The 26 cancers first detected by Cancerseek included nine cases of lung cancer, six of ovarian cancer and two of colorectal cancer. Seventeen of them (65%) were early stage – defined as localized or regional – including five cases with stage I tumors. Fifteen were detected by ctDNA analysis and 12 by elevated protein biomarkers (one subject had abnormal levels of both a ctDNA mutation and a protein biomarker). Routine screening picked up an additional 20 breast cancers, three lung cancers and one colorectal cancer. Twenty-two were localized or regional, including 16 stage I breast cancers. Of the 46 cancers not picked up by either modality, 10 were stage I uterine cancers, which are often detected at an early stage because of post-menstrual bleeding. In all, 38 of these 46 cancers were localized or regional – 26 were stage I malignancies. “I’d characterize it as ‘okay but needs improvement’,” Buchanan said. The blood test had a sensitivity of 27.1% across all cancers and 31.1% for seven that currently have no screening options at present. Combining Cancerseek with current standard-of-care testing resulted in a sensitivity of 52.1%, which represents a doubling of the cancers detected during screening.
The study also reported that 1% of participants underwent a PET-CT scan on the basis of a false positive blood test and that 0.22% underwent a futile diagnostic procedure. “It’s acceptable – of course we always want to further refine it,” Buchanan said. “I think there’s room for improvement there.”

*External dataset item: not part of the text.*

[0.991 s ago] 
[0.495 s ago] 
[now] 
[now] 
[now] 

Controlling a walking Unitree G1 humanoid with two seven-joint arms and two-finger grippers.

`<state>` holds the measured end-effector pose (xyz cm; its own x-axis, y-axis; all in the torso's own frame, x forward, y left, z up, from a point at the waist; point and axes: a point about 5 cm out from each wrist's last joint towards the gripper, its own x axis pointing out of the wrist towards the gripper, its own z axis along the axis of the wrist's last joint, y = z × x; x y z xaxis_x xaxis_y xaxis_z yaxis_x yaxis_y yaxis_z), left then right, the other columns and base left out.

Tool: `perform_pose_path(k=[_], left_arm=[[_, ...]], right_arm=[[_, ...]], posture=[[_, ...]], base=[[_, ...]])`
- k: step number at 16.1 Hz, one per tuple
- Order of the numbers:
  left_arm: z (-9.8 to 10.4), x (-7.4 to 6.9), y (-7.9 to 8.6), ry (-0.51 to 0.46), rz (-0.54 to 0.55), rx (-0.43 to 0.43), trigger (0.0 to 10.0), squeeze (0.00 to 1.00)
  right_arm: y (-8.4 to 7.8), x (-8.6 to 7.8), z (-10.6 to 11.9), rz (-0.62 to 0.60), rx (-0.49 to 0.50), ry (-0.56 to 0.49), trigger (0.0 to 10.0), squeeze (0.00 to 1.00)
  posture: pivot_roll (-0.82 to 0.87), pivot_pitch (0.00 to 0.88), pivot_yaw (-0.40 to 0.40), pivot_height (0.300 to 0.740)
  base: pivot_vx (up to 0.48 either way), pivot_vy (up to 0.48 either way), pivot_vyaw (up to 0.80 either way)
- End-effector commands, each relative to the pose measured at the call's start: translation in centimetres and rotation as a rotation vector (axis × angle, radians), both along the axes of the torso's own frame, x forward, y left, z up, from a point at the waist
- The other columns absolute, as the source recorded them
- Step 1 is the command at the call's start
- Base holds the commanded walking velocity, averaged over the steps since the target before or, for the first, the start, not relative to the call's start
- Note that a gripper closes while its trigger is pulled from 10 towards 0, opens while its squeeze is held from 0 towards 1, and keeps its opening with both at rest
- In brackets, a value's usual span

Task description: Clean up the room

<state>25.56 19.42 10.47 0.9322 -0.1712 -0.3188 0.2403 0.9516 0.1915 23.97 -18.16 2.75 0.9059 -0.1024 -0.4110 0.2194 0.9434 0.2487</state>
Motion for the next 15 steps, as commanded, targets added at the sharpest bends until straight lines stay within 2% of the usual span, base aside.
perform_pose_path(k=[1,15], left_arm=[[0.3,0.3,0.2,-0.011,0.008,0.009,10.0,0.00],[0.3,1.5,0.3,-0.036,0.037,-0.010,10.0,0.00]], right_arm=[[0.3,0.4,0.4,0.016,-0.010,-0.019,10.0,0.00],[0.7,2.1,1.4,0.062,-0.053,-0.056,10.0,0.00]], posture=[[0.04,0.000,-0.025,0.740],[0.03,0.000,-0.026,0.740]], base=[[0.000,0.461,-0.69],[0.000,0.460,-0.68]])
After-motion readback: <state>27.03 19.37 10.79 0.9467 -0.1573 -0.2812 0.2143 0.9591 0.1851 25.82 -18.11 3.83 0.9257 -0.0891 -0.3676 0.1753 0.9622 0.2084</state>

The test employed in the study was an early version, developed in 2016, of Cancerseek. Since the investigators completed the study design and obtained institutional review board approval, they have developed machine learning methods to improve its sensitivity and specificity by analyzing the ctDNA mutation more comprehensively and have reported on a simple polymerase chain reaction (PCR) test for aneuploidy (an abnormal number of chromosomes), which further improves sensitivity. Thrive has so far remained loyal to the basic principle of analyzing ctDNA for cancer-associated mutations, while extending the test to other analytes.
A confirmatory test in a much larger and more diverse population – with a matched control group – is required to fully evaluate the clinical utility of Cancerseek. “We cannot say that the test saves lives or improves clinical outcomes at this time,” Buchanan said. But meanwhile, the present phase I study has another four years to run, during which participants will undergo two further blood tests. “We presume that some participants will move categories,” Buchanan said. That movement will, inevitably, alter the test’s reported sensitivity. The subjects are scheduled to undergo a second blood test this fall. It’s not clear at this point whether the COVID-19 pandemic will disrupt this plan. “It’s certainly a concern right now,” Buchanan said.